We talk. Regular stuff. Do you like it here? Where are you from in France? How long?
I do love it here. People are much nicer. He is from North Carolina. He does not agree. "People here are all right, but back home, they are real nice." Again the “real” is long, like a song.
The kids come out of the bus. I see them entering a convenient store.
I get off soon after. This was not my bus.

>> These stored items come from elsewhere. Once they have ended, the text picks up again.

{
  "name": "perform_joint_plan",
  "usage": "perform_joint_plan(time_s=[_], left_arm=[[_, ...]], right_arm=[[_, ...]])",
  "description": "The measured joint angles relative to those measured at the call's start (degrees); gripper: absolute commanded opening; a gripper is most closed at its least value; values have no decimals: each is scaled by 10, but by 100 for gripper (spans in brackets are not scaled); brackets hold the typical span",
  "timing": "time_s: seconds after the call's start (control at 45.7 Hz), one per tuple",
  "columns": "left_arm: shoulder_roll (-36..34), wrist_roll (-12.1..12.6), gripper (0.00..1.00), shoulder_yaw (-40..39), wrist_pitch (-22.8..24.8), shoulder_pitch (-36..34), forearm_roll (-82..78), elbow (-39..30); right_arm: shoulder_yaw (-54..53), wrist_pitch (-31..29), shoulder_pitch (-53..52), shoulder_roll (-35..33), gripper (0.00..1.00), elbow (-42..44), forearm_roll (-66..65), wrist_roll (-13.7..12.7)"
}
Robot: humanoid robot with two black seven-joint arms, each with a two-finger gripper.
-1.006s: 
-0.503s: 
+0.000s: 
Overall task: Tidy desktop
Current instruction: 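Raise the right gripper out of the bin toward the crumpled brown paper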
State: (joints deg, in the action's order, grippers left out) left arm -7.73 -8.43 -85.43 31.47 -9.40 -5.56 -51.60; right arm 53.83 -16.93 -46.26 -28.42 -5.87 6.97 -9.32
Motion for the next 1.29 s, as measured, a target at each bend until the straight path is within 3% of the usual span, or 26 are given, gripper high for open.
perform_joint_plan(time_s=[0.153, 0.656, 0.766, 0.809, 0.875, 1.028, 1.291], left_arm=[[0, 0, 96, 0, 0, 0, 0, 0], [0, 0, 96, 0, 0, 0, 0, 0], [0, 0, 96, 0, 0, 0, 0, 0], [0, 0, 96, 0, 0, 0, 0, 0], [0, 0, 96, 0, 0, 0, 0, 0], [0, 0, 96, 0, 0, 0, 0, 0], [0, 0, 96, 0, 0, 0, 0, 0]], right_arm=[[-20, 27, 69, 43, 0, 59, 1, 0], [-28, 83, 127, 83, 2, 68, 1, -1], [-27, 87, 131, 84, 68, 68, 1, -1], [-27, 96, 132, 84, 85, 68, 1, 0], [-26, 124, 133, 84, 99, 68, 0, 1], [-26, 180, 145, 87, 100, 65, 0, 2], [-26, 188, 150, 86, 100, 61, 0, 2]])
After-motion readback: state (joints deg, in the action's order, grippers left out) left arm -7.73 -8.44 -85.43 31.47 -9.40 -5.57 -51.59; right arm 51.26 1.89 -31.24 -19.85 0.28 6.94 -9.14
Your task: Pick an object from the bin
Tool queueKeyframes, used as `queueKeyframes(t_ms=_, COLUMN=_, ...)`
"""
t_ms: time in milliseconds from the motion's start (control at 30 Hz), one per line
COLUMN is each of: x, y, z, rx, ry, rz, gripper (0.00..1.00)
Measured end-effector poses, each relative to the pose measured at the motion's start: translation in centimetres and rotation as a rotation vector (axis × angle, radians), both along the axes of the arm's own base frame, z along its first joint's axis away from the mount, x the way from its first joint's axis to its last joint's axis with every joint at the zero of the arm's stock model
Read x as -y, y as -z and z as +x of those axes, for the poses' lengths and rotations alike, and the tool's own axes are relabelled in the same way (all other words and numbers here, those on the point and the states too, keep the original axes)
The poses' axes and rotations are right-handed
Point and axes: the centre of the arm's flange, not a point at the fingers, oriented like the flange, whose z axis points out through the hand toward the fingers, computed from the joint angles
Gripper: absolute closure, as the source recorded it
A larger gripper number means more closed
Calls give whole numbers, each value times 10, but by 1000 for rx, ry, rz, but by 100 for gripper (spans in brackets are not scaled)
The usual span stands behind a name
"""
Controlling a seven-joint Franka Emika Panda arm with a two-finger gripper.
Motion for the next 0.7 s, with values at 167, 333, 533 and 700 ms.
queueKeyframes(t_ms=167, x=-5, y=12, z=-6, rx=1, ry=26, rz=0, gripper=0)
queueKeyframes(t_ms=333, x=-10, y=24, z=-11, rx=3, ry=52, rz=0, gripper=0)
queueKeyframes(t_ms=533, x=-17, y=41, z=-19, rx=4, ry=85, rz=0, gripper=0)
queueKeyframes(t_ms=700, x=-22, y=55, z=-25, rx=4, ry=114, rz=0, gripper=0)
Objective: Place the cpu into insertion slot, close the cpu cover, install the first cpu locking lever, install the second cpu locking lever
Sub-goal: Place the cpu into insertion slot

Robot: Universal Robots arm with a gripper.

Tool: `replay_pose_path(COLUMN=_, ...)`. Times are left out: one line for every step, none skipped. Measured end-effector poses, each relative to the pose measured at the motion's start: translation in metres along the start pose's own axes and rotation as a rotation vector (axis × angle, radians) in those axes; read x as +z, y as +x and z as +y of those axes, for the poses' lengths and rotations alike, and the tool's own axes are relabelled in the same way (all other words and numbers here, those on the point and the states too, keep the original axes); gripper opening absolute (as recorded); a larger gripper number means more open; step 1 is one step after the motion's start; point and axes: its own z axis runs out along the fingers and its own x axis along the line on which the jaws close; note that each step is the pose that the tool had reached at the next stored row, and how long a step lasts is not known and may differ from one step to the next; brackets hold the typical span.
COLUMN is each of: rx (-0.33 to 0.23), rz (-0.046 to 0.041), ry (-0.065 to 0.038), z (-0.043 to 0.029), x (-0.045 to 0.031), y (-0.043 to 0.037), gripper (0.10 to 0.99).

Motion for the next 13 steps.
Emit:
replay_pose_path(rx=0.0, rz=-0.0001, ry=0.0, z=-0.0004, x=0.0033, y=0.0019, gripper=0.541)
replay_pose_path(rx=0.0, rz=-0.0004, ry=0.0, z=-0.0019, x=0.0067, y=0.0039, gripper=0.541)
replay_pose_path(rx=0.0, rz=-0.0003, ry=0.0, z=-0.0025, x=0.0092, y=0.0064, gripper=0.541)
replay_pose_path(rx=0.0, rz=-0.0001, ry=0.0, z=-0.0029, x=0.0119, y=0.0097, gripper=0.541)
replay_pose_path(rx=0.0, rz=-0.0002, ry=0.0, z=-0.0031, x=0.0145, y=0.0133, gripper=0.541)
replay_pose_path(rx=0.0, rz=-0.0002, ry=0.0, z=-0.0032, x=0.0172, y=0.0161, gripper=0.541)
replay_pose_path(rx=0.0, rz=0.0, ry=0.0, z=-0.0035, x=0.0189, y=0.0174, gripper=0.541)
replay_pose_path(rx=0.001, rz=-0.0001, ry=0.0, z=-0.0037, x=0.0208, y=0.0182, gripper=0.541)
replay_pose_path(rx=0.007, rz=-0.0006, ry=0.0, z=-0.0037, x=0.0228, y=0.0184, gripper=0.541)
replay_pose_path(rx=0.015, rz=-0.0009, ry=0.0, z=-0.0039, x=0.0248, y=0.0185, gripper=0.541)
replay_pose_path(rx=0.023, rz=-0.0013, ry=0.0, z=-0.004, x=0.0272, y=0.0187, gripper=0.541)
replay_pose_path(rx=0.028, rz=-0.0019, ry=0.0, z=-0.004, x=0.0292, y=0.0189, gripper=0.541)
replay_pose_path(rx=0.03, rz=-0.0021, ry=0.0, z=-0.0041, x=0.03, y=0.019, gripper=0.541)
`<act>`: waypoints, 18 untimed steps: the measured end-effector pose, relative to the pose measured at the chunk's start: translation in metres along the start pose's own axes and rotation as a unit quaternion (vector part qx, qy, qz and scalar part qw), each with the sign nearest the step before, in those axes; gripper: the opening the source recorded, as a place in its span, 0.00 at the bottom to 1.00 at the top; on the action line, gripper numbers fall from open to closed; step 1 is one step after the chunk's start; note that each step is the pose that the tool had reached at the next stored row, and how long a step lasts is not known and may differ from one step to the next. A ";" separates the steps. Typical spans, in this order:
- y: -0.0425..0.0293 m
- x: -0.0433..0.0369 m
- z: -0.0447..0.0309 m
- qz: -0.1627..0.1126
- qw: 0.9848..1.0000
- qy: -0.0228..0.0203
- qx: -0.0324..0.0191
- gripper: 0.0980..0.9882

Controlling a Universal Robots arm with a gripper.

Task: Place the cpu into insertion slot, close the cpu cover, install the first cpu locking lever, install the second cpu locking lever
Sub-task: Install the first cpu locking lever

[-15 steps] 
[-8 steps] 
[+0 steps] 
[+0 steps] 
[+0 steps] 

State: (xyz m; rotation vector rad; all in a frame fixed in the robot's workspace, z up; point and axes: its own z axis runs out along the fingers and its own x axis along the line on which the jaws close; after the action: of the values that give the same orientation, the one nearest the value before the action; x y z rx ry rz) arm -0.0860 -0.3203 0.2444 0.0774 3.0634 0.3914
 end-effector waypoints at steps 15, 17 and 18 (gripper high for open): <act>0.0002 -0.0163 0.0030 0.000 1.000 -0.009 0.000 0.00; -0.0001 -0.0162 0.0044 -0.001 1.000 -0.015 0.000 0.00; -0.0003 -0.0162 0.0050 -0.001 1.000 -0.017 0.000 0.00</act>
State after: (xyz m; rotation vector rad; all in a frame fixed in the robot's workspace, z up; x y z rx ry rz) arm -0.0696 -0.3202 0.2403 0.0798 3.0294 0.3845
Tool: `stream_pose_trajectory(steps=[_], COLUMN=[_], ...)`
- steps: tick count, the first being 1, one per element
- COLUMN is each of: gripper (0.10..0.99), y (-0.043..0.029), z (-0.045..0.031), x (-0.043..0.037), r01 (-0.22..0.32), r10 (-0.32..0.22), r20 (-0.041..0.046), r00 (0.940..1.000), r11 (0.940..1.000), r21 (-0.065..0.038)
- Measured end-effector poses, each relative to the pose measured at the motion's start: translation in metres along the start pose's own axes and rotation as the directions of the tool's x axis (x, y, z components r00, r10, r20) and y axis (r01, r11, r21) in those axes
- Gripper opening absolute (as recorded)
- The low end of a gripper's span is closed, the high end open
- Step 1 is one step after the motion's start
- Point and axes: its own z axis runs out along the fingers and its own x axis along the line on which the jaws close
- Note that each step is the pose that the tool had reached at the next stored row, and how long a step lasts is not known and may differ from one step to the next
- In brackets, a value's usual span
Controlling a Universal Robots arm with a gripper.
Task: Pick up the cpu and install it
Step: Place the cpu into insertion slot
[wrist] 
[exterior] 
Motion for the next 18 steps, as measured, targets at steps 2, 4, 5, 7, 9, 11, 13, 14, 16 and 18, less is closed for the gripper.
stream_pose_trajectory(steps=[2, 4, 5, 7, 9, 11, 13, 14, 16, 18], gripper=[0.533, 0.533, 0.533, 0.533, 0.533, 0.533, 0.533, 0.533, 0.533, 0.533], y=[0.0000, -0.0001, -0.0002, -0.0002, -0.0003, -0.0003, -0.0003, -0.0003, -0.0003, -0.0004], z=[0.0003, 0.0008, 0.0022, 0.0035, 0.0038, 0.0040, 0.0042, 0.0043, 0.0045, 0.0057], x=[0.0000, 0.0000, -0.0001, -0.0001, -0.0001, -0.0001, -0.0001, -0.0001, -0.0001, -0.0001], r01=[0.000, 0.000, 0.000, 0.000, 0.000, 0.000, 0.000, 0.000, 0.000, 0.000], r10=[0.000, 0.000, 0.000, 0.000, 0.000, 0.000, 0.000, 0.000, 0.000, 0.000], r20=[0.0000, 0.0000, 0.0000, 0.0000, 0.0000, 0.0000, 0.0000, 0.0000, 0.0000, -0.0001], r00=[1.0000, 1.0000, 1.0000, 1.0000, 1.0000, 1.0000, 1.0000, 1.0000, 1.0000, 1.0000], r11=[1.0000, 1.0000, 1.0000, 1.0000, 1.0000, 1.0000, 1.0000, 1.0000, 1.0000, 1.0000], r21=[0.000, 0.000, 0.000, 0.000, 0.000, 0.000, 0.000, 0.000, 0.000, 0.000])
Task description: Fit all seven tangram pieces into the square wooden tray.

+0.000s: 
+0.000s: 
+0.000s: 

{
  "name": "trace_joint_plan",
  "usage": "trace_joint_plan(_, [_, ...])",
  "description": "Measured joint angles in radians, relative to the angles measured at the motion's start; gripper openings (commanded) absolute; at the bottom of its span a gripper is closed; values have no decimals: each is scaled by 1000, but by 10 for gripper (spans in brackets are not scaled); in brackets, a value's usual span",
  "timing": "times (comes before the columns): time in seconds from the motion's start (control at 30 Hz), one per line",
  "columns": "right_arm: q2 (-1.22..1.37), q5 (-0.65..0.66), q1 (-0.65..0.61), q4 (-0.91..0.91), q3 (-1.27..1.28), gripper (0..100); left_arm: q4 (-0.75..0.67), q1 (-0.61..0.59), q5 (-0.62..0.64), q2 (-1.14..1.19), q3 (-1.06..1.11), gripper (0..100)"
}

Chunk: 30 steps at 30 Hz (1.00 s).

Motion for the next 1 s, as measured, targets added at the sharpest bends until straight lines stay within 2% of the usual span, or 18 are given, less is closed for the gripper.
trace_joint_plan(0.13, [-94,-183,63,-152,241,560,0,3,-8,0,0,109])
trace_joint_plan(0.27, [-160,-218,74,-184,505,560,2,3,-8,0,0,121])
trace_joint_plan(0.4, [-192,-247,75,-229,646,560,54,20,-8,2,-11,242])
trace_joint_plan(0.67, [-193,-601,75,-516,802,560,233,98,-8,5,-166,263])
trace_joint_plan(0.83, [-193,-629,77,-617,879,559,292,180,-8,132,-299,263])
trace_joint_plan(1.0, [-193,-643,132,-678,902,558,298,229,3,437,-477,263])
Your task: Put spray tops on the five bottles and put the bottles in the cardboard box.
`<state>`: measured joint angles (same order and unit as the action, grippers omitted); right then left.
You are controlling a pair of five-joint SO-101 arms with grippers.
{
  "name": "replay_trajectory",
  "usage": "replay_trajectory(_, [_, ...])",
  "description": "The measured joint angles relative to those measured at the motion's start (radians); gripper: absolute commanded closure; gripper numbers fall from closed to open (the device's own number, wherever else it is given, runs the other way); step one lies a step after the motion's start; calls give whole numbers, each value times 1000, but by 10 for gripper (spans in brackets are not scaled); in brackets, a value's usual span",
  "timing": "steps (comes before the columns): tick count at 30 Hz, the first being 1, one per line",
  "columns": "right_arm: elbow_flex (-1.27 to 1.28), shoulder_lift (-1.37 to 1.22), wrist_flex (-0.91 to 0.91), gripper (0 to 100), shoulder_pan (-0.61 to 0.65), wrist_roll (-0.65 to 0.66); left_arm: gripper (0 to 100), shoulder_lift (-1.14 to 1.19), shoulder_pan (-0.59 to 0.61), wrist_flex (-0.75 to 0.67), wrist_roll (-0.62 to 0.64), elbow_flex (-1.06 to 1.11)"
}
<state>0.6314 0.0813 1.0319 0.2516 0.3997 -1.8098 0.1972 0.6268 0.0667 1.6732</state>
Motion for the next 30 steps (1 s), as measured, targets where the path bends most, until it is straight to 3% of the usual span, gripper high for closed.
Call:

I just stepped out and saw someone getting off a cab. I intended to walk but it is hard to resist such call of fate.
I open the door. The driver tells me apologetically “I’m going to have to stop somewhere. Now”. As soon as he said that, he stops the car and gets out. We’re still in front of my place. I am a bit puzzled but stay silent. He comes back and we’re on our way. The incident has broken the ice. We talk. I tell him I’m on my way to deliver French cheeses to a friend. I brought them back from a recent trip home. He is quite stunned and amused. I am a stranger for him. A French wacko who brings cheeses back despite strict custom regulations and all the places to get excellent cheese in town.
The silence comes back in the car.
We pass a restaurant and he honks to a guy standing there in front. I ask him if this is a friend or a customer. A friend, he says, a lawyer who’s real nice. I play it blind and laugh about the oxymoron “A nice lawyer! Really!!”. I am on autopilot. Scripted reactions to avoid thinking. This is when he gets me. “You know” I hear now “one should only look at the individual. No as part of a group. No one deserves to be blamed collectively”. There is nothing I can reply to that except that he is right. That I am in this country because a lawyer helped me navigated the intricacy of the system. She helped so many others in more dire situations and she helped me. For free. Not a single penny. I owe her my current life. He is beaming. He tells me that the guy he saluted also is helping him after bad time. I think jail. He says he lost his job before becoming a taxi driver and that he wanted it back or being at least compensated for it. This lawyer is also working pro-bono. Helping him out. We keep talking about the people who makes a difference in the life of others. The ones like these two lawyers.
The meeting place for the cheese exchange is fast approaching. He pulls in a parking spot and exit the car to shake my hand. We exchange names and the confession that we contributed to each other’s day. Why did I think “Jail”?

Monday, April 26, 2004

Un petit coin de parapluie

I could not help but shout “Be careful!” to the man in the middle of the road. A car was coming at him and his umbrella, tilted to protect him from both the rain and the wind blocked his view. Or so I thought. He had seen the car but thanked me for the warning. Offered me the protection of his umbrella while we’re walking. The song of Brassens was playing in my head. “Un petit coin de paradis, pour un coin de parapluie...”. He ended up walking me home. It was on his way.